Starting with the line that has "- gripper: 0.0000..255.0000" in the records below and ending with the line that has "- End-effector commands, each", output those lines exactly and nothing more; omit the pictures.

┌────────

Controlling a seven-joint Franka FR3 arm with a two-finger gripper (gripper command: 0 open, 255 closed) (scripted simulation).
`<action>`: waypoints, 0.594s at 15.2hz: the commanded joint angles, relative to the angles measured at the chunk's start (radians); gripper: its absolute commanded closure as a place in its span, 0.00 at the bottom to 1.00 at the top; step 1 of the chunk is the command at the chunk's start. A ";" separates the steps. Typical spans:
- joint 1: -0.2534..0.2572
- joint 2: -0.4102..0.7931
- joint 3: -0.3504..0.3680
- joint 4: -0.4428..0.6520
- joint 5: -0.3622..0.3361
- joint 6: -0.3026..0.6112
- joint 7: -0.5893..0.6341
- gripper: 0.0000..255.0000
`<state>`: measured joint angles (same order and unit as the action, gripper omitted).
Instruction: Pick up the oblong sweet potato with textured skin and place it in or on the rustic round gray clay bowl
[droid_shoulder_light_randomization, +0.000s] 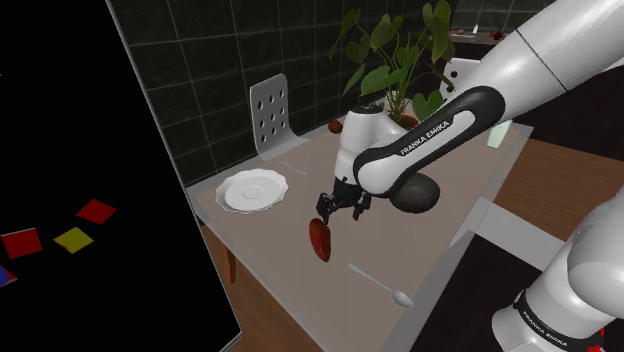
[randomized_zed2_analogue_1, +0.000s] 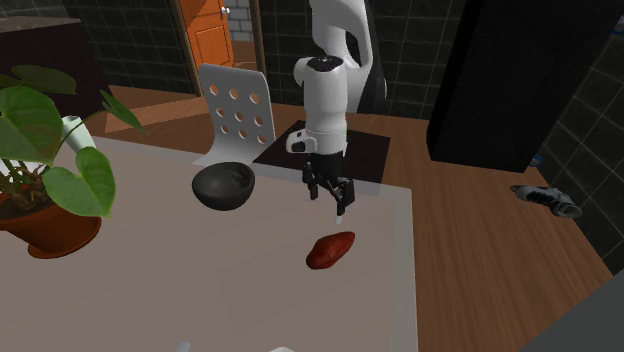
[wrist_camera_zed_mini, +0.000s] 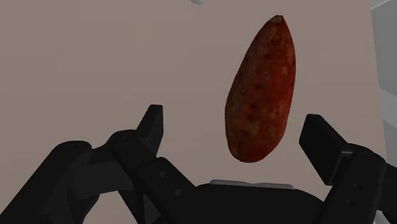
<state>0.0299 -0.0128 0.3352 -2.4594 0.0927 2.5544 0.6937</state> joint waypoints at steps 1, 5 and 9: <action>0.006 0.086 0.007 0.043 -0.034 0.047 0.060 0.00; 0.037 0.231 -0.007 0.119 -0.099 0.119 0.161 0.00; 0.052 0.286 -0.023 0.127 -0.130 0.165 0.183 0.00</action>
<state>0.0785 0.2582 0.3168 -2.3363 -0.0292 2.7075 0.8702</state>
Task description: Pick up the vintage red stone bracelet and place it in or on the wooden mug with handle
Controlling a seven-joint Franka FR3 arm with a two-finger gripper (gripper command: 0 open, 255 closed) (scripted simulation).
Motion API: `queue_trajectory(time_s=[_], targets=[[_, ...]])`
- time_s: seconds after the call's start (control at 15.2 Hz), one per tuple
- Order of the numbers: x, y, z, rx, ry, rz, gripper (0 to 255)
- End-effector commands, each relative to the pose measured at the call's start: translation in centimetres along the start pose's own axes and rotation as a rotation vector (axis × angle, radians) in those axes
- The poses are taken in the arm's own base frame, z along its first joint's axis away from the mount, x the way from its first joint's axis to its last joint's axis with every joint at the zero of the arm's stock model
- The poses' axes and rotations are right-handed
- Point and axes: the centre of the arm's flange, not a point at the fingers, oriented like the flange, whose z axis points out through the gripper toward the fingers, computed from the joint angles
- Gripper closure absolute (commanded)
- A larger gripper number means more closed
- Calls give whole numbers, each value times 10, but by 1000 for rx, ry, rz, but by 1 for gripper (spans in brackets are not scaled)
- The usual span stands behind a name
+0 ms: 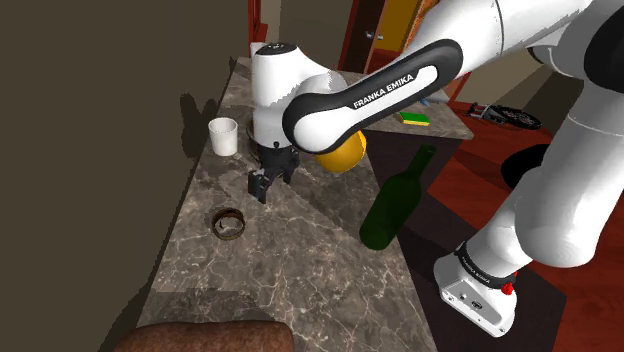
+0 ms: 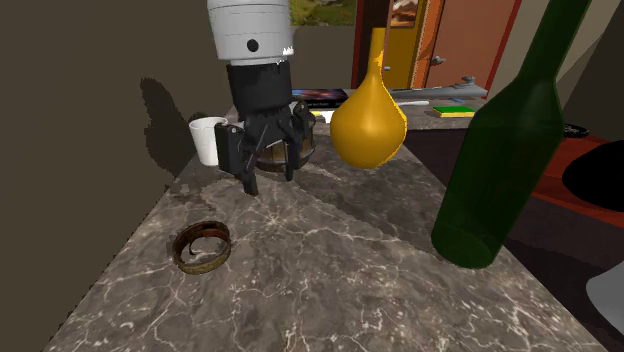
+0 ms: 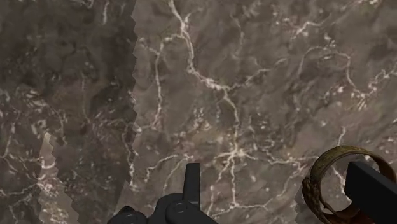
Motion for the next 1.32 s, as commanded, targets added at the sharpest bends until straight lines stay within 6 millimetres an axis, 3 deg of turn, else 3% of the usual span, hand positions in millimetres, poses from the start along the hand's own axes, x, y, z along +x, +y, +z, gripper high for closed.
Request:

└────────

* Response to this exercise *
- gripper: 0.0000..255.0000
`<state>`: measured joint angles (same order and unit as the action, gripper omitted).
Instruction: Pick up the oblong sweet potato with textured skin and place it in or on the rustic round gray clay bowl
[droid_shoulder_light_randomization, +0.000s] 
[randomized_zed2_analogue_1, +0.000s] 
[wrist_camera_zed_mini, +0.000s] 
<state>0.0299 -0.0128 0.3352 -2.4594 0.0927 2.5544 0.6937</state> joint waypoints at steps 1, 5 and 9: <action>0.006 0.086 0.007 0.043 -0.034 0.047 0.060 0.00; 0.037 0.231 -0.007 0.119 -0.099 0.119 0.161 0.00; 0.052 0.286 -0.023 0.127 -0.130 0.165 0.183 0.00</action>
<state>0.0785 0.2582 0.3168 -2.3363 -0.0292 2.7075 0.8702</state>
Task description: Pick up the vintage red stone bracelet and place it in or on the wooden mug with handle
Controlling a seven-joint Franka FR3 arm with a two-finger gripper (gripper command: 0 open, 255 closed) (scripted simulation).
Motion API: `queue_trajectory(time_s=[_], targets=[[_, ...]])`
- time_s: seconds after the call's start (control at 15.2 Hz), one per tuple
- Order of the numbers: x, y, z, rx, ry, rz, gripper (0 to 255)
- End-effector commands, each relative to the pose measured at the call's start: translation in centimetres along the start pose's own axes and rotation as a rotation vector (axis × angle, radians) in those axes

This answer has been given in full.